Dhw: I'm not implying anything, though that is one possibility. I'm pointing out that your speculation (there is no "before") is no more valid (or invalid) than the speculation that there was a "before". What that "before" consisted of will be the subject of further speculations (e.g. David's God, earlier universes, energy doing nothing, energy doing something).

GEORGE: I can't understand your objections to the idea of "the universe" being everything there is. What is the point of calling something a "universe" if it is only part of something larger or that existed before?
 Calling that larger universe "eternity" won't wash with me either.
 
I do not object to the idea of the universe being everything there is, and I have said repeatedly that you may be right, but you insist that the beginning of "everything there is" also means the beginning of time and this logically excludes the possibility that "everything there is" had a cause that preceded it.
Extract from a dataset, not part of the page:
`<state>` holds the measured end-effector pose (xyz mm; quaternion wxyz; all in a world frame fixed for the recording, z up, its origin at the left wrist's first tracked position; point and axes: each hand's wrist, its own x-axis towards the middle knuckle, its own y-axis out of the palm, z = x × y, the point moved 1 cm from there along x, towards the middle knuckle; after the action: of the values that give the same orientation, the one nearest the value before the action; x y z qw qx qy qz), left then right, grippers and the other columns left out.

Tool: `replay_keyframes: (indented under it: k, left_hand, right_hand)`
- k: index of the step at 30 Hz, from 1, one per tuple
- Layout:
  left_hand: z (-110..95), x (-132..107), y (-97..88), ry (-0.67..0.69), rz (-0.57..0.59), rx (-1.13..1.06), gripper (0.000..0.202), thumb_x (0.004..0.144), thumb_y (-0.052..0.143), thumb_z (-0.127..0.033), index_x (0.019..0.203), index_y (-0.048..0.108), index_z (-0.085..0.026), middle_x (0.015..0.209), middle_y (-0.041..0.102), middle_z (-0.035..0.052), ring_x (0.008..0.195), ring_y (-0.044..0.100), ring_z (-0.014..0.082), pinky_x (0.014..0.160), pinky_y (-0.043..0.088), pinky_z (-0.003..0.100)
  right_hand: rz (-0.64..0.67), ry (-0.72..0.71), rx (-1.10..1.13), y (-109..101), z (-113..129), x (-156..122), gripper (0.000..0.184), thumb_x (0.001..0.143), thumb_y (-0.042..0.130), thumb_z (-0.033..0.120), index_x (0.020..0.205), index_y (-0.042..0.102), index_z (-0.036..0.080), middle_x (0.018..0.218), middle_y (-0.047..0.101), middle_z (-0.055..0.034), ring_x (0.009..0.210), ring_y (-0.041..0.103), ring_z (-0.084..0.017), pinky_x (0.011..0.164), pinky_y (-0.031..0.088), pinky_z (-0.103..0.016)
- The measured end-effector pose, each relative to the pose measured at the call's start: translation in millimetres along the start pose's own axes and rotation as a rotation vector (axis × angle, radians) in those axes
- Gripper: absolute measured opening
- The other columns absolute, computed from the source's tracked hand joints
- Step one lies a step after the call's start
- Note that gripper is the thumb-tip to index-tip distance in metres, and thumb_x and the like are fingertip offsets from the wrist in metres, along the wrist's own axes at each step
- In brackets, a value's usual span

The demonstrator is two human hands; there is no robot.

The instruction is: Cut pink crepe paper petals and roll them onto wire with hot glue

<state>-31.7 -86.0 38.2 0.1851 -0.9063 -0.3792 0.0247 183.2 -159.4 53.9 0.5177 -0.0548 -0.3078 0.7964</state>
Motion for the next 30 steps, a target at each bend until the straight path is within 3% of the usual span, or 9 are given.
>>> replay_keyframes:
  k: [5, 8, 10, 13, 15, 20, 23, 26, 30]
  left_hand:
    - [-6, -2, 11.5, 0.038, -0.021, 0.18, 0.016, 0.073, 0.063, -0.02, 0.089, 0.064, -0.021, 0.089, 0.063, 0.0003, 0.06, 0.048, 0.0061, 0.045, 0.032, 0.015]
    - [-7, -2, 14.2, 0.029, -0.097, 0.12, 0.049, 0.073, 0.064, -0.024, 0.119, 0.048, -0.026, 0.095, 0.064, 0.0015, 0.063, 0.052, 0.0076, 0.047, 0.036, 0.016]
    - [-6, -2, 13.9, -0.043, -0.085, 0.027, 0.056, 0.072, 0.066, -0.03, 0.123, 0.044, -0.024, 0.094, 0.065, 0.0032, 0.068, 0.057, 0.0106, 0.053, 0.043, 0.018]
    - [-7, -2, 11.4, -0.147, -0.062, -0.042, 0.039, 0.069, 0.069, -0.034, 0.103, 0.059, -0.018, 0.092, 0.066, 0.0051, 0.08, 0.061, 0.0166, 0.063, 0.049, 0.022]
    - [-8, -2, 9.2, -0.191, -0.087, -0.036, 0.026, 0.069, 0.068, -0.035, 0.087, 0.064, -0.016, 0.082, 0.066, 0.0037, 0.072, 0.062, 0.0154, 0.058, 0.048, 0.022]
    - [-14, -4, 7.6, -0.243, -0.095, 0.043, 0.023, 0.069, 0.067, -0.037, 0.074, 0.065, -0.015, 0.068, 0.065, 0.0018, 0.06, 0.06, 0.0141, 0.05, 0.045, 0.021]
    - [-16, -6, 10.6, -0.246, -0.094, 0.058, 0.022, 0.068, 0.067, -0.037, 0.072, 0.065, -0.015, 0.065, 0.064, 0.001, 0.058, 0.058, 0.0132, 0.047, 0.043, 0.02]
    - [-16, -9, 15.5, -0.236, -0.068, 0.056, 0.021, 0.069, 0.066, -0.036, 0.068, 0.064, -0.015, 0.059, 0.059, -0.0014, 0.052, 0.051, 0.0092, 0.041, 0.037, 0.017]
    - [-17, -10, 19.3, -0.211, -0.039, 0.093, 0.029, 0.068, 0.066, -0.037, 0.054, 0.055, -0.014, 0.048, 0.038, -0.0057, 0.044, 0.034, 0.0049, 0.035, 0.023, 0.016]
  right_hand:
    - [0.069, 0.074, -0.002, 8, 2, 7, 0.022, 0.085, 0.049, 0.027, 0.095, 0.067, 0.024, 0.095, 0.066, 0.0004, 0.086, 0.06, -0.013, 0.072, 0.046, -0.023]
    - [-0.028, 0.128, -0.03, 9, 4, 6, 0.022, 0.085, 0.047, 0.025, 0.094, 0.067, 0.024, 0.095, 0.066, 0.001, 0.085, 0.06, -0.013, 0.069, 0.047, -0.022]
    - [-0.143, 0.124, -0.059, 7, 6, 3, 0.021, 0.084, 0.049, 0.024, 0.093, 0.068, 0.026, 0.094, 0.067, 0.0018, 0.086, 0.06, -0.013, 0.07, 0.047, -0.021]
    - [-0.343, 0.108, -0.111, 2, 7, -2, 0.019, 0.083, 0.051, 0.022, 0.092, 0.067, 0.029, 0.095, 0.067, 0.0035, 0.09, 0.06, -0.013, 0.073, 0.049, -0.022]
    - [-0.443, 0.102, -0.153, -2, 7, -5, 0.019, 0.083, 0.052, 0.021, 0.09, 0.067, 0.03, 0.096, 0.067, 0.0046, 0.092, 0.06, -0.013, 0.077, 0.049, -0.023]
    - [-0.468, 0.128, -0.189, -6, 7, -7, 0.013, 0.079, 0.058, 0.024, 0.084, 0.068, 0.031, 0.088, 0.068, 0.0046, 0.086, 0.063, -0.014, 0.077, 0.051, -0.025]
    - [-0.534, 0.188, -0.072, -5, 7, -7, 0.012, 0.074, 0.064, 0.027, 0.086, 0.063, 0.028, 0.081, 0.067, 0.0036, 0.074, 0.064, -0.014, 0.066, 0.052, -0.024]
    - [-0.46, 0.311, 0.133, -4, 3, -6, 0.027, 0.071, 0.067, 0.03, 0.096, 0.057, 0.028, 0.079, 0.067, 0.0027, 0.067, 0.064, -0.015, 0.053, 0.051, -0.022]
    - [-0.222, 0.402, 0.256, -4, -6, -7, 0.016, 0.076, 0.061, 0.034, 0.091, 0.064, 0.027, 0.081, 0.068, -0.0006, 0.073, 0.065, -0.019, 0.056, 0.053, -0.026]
That is why I prefer the dictionary definition I quoted ("the aggregate of all existing matter, energy and space"), which leaves open the possibility of a "before". What is your objection to that? Your belief that nothing caused the universe has no more logic or factual evidence than the belief that something caused it. However, I wrote: "What that "before" consisted of will be the subject of further speculations", and among the examples I gave are energy doing nothing, and energy doing something. You keep implying that the only alternative to this universe being causeless is belief in a "larger universe", which is not even one of the examples of "before" that I have listed!-GEORGE: There is still the problem of where that previous universe came from. 
Sooner or later one must come to the end of one of these universes. 
The point where the last turtle is standing on nothing.
You can't escape this ultimate paradox,
no matter how you squirm!-You are quite right about the ultimate paradox of time stretching endlessly backwards and forwards (what do you think will follow the end of this universe?), but it is no greater than the paradox of an existing, material universe that "just quietly began" without any cause. As with the question of God's existence, I have difficulty understanding how people can be certain enough to believe in either paradox.